Go through the records and copy each line where the word "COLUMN" occurs.
====== EXERCISE MATERIALS
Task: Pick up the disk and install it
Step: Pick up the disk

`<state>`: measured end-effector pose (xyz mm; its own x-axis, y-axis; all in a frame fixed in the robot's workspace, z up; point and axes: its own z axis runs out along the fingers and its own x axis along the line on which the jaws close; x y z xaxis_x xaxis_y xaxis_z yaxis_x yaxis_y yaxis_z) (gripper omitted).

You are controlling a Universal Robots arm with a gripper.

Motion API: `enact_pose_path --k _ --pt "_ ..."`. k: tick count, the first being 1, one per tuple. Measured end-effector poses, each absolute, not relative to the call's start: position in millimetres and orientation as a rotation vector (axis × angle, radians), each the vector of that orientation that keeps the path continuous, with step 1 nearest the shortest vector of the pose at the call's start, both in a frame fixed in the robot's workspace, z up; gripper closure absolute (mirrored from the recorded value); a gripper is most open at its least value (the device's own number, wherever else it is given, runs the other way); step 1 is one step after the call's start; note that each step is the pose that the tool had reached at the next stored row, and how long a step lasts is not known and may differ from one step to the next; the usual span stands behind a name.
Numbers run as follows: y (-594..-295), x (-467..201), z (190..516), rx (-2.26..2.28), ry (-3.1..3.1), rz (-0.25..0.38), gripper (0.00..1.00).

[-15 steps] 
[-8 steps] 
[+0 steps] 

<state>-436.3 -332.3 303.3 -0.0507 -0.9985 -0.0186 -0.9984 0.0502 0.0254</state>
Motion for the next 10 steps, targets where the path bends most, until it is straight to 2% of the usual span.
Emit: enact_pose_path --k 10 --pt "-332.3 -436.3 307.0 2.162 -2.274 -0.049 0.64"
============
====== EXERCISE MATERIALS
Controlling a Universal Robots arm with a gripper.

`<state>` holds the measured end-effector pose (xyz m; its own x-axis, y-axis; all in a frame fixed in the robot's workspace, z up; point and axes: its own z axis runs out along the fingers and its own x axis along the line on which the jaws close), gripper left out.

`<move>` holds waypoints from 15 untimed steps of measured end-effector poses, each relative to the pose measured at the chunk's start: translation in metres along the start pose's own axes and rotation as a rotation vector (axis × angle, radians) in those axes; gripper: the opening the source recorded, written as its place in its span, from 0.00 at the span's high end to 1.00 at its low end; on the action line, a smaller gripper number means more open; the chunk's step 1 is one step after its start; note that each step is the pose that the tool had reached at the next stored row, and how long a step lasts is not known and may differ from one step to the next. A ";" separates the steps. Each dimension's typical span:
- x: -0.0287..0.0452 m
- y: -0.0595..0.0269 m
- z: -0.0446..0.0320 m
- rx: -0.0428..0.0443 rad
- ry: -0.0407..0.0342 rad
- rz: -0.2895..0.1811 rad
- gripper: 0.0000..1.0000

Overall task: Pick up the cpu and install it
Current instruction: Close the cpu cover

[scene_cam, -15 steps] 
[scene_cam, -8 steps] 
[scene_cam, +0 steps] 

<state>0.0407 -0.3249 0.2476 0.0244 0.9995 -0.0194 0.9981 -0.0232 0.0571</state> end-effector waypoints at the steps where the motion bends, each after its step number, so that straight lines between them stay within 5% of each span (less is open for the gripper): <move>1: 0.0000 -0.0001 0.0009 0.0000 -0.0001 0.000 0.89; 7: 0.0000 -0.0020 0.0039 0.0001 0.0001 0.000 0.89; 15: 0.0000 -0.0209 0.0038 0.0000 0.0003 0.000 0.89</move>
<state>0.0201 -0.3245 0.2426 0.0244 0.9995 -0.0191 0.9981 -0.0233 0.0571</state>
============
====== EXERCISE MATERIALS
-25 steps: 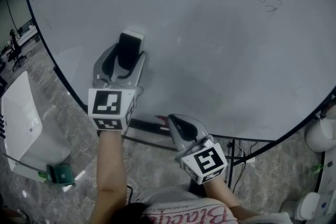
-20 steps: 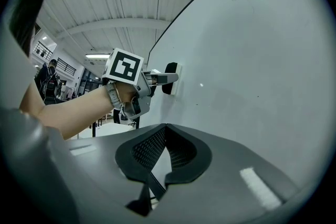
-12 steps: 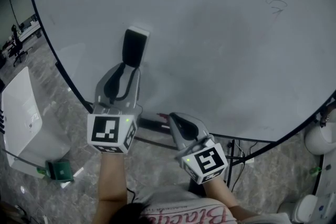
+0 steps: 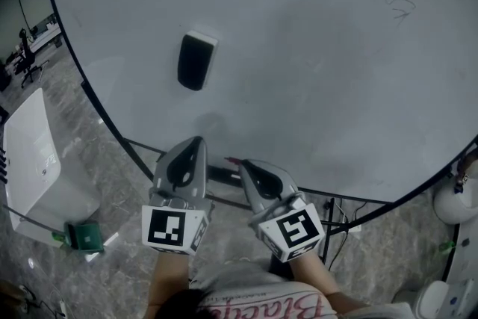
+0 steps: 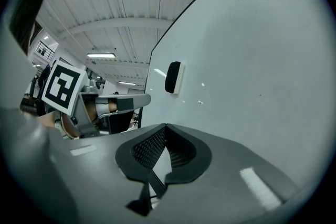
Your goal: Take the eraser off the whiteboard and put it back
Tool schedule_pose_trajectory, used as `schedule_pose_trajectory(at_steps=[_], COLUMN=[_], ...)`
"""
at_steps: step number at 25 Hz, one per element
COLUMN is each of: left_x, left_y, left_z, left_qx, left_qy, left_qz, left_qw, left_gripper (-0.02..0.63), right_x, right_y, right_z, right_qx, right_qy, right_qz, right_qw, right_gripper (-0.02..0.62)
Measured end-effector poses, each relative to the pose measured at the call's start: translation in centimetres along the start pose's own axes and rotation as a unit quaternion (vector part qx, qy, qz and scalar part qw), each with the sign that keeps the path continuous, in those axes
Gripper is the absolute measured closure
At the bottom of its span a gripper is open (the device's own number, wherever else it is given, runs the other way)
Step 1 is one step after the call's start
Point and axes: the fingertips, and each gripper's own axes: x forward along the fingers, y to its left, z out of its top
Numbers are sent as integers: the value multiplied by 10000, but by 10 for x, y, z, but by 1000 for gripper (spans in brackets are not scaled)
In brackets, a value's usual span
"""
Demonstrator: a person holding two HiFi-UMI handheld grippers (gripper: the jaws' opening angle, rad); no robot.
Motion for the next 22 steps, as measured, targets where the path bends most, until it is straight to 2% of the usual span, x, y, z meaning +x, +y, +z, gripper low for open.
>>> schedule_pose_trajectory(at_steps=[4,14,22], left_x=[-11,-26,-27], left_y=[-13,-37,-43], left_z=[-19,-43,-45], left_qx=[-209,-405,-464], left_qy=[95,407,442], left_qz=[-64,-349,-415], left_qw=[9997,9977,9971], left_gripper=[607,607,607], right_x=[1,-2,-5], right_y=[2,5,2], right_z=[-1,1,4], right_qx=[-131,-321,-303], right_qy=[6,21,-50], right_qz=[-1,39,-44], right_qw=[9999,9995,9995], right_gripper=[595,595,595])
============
RESULT OF THIS TASK:
Tool schedule_pose_trajectory, used as `schedule_pose_trajectory(at_steps=[_], COLUMN=[_], ...)`
COLUMN is each of: left_x, left_y, left_z, left_qx, left_qy, left_qz, left_qw, left_gripper (-0.02..0.63), right_x, right_y, right_z, right_qx, right_qy, right_qz, right_qw, right_gripper (-0.02..0.62)

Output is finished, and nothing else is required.